PROBLEM:
Return the data below unchanged, without images.
=== DATASET EXCERPT ===
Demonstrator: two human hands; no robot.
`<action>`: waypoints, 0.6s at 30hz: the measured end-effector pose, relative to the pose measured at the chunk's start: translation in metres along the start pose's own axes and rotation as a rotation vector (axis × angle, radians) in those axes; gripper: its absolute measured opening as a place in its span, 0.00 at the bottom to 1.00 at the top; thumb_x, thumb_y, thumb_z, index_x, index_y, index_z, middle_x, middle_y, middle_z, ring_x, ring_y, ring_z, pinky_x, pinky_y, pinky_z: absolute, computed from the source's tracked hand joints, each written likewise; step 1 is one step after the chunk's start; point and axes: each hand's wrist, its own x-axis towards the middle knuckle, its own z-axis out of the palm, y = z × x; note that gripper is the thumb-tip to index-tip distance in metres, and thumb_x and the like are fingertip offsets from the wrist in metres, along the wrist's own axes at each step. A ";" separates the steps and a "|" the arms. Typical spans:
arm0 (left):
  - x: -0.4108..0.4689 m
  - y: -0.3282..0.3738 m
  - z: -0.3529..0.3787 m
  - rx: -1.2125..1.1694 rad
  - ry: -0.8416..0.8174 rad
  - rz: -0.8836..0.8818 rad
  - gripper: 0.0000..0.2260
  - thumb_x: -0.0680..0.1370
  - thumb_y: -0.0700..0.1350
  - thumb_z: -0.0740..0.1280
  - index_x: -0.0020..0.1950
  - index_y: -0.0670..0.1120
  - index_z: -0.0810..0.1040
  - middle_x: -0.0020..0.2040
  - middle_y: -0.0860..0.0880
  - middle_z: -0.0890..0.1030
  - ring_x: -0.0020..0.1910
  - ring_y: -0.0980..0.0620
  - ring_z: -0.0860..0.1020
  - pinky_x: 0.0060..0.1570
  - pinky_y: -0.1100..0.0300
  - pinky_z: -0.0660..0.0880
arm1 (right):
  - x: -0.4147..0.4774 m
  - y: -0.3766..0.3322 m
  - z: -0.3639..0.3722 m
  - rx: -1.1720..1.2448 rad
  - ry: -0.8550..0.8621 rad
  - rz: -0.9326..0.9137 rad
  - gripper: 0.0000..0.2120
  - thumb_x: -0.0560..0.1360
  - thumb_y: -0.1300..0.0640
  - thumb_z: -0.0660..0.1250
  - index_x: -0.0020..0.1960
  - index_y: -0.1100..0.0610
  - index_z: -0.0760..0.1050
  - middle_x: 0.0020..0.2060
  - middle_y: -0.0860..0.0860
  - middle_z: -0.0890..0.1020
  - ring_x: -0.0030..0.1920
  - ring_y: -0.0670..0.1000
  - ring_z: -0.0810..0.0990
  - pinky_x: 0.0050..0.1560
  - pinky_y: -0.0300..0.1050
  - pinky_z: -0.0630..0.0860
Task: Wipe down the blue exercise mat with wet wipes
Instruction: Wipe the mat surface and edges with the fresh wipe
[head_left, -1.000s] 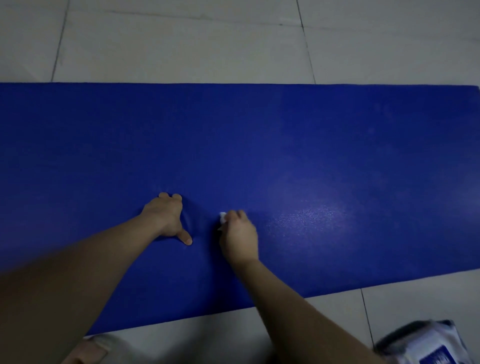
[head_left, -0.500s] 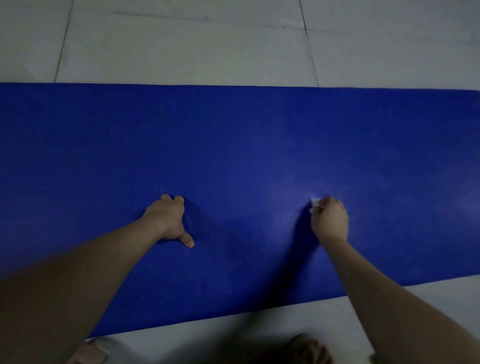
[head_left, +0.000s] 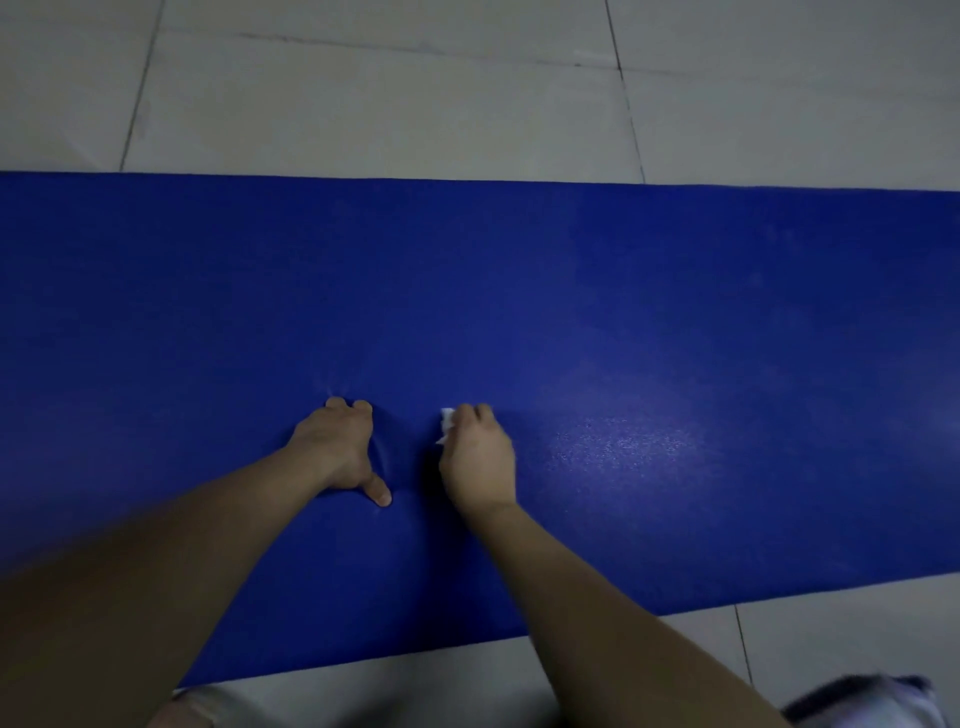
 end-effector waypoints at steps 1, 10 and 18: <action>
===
EXERCISE RESULT:
Demonstrator: two human hands; no robot.
`<action>`: waypoints, 0.6s at 30hz: the measured end-effector pose, relative to the pose measured at the chunk's start: translation in metres along the start pose's own axes and rotation as a rotation vector (axis × angle, radians) in those axes; gripper: its absolute measured opening as a place in its span, 0.00 at the bottom to 1.00 at the top; thumb_x, thumb_y, thumb_z, index_x, index_y, index_z, middle_x, middle_y, middle_z, ring_x, ring_y, ring_z, pinky_x, pinky_y, pinky_z: absolute, computed from the source's tracked hand joints, each written likewise; step 1 is one step after the chunk's start; point and axes: each hand's wrist, its own x-axis towards the middle knuckle, its own z-axis out of the palm, y = z × x; note that gripper is the thumb-tip to index-tip distance in metres, and thumb_x and the like are fingertip offsets from the wrist in metres, along the wrist's own axes at each step. A ";" separates the steps and a "|" the arms. Typical spans:
arm0 (left):
  - x: -0.4108..0.4689 m
  - y: -0.3282..0.3738 m
  - z: -0.3529..0.3787 m
  - rx: -1.2125..1.1694 rad
  - ry: -0.8416..0.8174 rad
  - rz: -0.8836..0.8818 rad
  - gripper: 0.0000..0.2260
  - thumb_x: -0.0680..0.1370
  - thumb_y: -0.0700..0.1350
  - thumb_z: -0.0740..0.1280
  - index_x: -0.0020..0.1950
  - index_y: -0.0670..0.1120
  - index_z: -0.0810..0.1040
  - middle_x: -0.0020..0.2040
  - middle_y: -0.0860..0.0880
  - middle_z: -0.0890..0.1030
  - ring_x: -0.0020..0.1910
  - ring_y: -0.0980..0.0620
  - ring_z: -0.0860..0.1020
  - pinky_x: 0.0060..0.1570
  - pinky_y: -0.1100..0.0300
  - pinky_z: -0.0660..0.0880
arm1 (right):
  - x: -0.4147..0.4774 m
  - y: -0.3766..0.3322 m
  - z: -0.3639..0.3722 m
  - rx: -1.1720..1.2448 rad
  - ry: -0.8550..0.8621 rad
  - rz: -0.9326..0.9137 rad
  - gripper: 0.0000..0.2120
  - thumb_x: -0.0560..0.1360
  - thumb_y: -0.1300..0.0640
  - thumb_z: -0.0660..0.1250
  - index_x: -0.0020..0.1960
  - index_y: -0.1100..0.0610
  - index_z: -0.0760..0.1050
  - middle_x: 0.0020..0.2060
  - middle_y: -0.0860..0.0860
  - middle_z: -0.0890..0.1020
  - ring_x: -0.0030..0.1920
  - ring_y: -0.0670..0.1000
  - ring_z: -0.0810..0.0990
  - pinky_x: 0.0050..0.1560
  - pinky_y: -0.0300..0.1050
  - pinky_z: -0.0630..0.0860
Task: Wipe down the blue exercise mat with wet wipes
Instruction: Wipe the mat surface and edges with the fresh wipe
[head_left, -1.000s] 
[head_left, -0.500s] 
[head_left, +0.000s] 
 end-effector waypoints at steps 1, 10 and 18: <action>

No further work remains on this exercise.